Santa Margherita Ligure è in stato di assedio, in questi giorni si svolge l’annuale congresso dei giovani industriali di Confindustria, o meglio “il congresso annuale dei figli di papà” , perché se questi giovanotti che avranno al massimo 30 anni rappresentano la realtà imprenditoriale italiana, tenendone in mano le redini, qualcosa non mi torna.
Sembrano più che altro degli studenti in gita, non fosse per l’abito grigio di ordinanza e il pass appeso al collo, esibito con immotivato orgoglio, già perché non mi volete mica far credere che siete tutti dei self made men? Molto più semplicemente siete stati molto fortunati a nascere nella famiglia con il cognome giusto, quindi non prendiamoci in giro.
Sono certa che in Italia ci siano delle eccellenze imprenditoriali, e sono altrettanto certa che chi lavora veramente, non viene a farsi un week-end a Santa Margherita a parlare di niente e a risolvere ancora meno atteggiandosi come se tutti fossero gli artefici di un ipotetico nuovo “miracolo italiano”, anche perché stiamo ancora aspettando l’esito del primo.
Ma la cosa che più di tutto mi lascia perplessa è l’atteggiamento di questi individui, che definire pieni di boria è comunque riduttivo.
Vado con l’aneddoto? Ok, vado.
Ieri il ristorante di fianco al negozio, qui a Portofino, aveva un tavolo di sei di questi “giovani imprenditori” quattro ragazzi e due ragazze, il più grande avrà avuto forse trent’anni, e tralasciando il maleducatissimo gesto di costringere tutto il personale ad aspettare i tuoi comodi fino alle quattro del pomeriggio, quando tutti gli altri tavoli sono stati sgombrati e intorno a voi non c’è nessuno, a farmi alzare il pelo è stato il modo con cui si rivolgevano alla signore che servivano ai tavoli (tra parentesi: una è la proprietaria del ristorante, quindi sei doppiamente sfigato). Davano loro del tu, non le guardavano negli occhi quando si rivolgevano a loro, mai un grazie e mai un sorriso. Cafoni con la patente e il certificato di autenticità. Imbarazzanti.

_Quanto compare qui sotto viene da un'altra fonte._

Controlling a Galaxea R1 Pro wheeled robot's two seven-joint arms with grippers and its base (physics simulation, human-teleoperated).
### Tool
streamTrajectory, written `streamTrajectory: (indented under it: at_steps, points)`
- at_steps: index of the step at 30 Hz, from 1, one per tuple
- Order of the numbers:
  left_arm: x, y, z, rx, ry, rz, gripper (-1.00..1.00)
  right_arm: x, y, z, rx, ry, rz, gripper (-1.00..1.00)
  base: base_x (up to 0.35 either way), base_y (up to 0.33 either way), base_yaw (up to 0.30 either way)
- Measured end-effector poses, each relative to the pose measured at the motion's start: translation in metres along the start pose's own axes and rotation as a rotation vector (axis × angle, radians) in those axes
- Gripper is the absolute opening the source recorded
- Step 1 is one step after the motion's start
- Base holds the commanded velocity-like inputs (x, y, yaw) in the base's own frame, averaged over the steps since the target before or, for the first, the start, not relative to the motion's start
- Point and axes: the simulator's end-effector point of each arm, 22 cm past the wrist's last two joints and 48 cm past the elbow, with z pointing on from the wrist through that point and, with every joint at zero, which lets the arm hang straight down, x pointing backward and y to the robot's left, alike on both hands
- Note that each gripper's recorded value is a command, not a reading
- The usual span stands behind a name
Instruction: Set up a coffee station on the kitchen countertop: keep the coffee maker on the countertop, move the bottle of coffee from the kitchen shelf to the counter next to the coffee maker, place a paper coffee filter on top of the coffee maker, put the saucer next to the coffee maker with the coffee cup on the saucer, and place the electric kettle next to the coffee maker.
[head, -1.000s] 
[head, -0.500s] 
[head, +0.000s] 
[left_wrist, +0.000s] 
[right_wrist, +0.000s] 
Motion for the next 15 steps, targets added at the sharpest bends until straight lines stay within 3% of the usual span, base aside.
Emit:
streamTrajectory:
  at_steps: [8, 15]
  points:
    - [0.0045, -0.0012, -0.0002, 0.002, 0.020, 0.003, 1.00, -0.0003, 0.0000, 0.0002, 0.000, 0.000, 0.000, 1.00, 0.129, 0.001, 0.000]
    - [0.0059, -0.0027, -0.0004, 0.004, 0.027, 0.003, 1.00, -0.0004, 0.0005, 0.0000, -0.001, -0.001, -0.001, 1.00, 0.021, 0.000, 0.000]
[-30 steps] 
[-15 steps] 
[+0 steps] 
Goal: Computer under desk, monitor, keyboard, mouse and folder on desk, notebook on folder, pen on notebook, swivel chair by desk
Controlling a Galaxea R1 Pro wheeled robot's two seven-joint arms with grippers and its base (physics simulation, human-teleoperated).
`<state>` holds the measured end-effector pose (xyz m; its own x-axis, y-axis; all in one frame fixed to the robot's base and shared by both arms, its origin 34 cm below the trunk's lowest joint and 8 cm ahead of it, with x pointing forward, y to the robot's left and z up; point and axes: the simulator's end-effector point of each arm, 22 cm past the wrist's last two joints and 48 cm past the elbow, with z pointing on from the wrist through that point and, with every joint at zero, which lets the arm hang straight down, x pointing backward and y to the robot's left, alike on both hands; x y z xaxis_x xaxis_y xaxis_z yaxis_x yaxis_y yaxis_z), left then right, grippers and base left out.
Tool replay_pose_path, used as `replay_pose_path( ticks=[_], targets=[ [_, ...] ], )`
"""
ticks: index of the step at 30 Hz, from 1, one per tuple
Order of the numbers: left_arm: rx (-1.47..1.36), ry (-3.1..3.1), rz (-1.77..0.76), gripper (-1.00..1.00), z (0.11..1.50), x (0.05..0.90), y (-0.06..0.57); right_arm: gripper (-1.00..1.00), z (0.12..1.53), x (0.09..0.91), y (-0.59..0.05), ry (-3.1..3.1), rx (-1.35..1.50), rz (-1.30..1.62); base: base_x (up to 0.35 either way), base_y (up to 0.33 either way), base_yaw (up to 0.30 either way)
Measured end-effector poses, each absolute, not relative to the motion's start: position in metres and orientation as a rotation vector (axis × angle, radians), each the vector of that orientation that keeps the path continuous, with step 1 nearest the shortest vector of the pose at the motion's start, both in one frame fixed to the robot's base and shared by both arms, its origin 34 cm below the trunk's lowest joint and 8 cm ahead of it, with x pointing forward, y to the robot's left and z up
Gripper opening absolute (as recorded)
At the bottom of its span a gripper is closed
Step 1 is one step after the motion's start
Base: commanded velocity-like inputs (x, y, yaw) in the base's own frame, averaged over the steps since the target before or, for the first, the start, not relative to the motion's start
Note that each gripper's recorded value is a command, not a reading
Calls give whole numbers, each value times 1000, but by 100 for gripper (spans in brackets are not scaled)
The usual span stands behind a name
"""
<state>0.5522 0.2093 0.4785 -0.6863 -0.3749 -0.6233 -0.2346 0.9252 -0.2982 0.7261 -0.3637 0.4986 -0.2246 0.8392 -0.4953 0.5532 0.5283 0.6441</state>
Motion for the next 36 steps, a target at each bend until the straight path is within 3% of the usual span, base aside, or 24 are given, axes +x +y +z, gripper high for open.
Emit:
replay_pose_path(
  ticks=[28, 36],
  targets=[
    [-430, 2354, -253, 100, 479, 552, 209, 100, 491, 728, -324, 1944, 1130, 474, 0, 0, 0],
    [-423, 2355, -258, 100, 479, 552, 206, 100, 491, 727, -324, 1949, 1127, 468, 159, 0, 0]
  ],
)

Quando si sono alzati, ovviamente non hanno ringraziato, ovviamente per pagare ci hanno messo un secolo perché il Pos sputava indietro le carte di credito (mi vuoi forse dire che papà non ti ha fatto l’accredito della paghetta?) e ovviamente hanno finto stupore -ma come siamo gli ultimi?- hanno chiesto dove fosse la boutique di Louis Vuitton e si sono avviati con le loro camicie azzurre che spiccavano fra le mise turistiche che avevano intorno.
Sorvoliamo sul look delle signorine, ne parleremo poi a parte con un post dedicato a loro. Quello che mi preme adesso è la mancanza di educazione, stile e classe. Un imprenditore dovrebbe conoscere il valore del lavoro e quindi rispettare quello degli altri, o sono io che sbaglio?
Dovrebbe trattare con gentilezza tutti, dovrebbe conoscere le buone maniere o non gliele hanno insegnate? A maggior ragione se consideriamo che ha avuto la fortuna di frequentare le migliori scuole e i salotti buoni dell’economia nazionale.
Non dovrebbe lanciare uno sguardo del tipo “ti piacerebbe eh, venire via con me?” alla commessa sulla porta del negozio che ti sta guardando -io- ma non sai cosa pensa, meschino, altrimenti faresti il giro largo…
Mi sono sentita a disagio per loro, ancora evidentemente ancorati al luogo comune che se guadagno più di te, allora valgo anche più di te, e allora posso dire e fare ciò che voglio. Menti piccole i nostri giovani imprenditori e non sarà certo uno stupido convegno in una ridente località della Riviera ad allargarle e a far si che qualcosa in questo Paese cambi.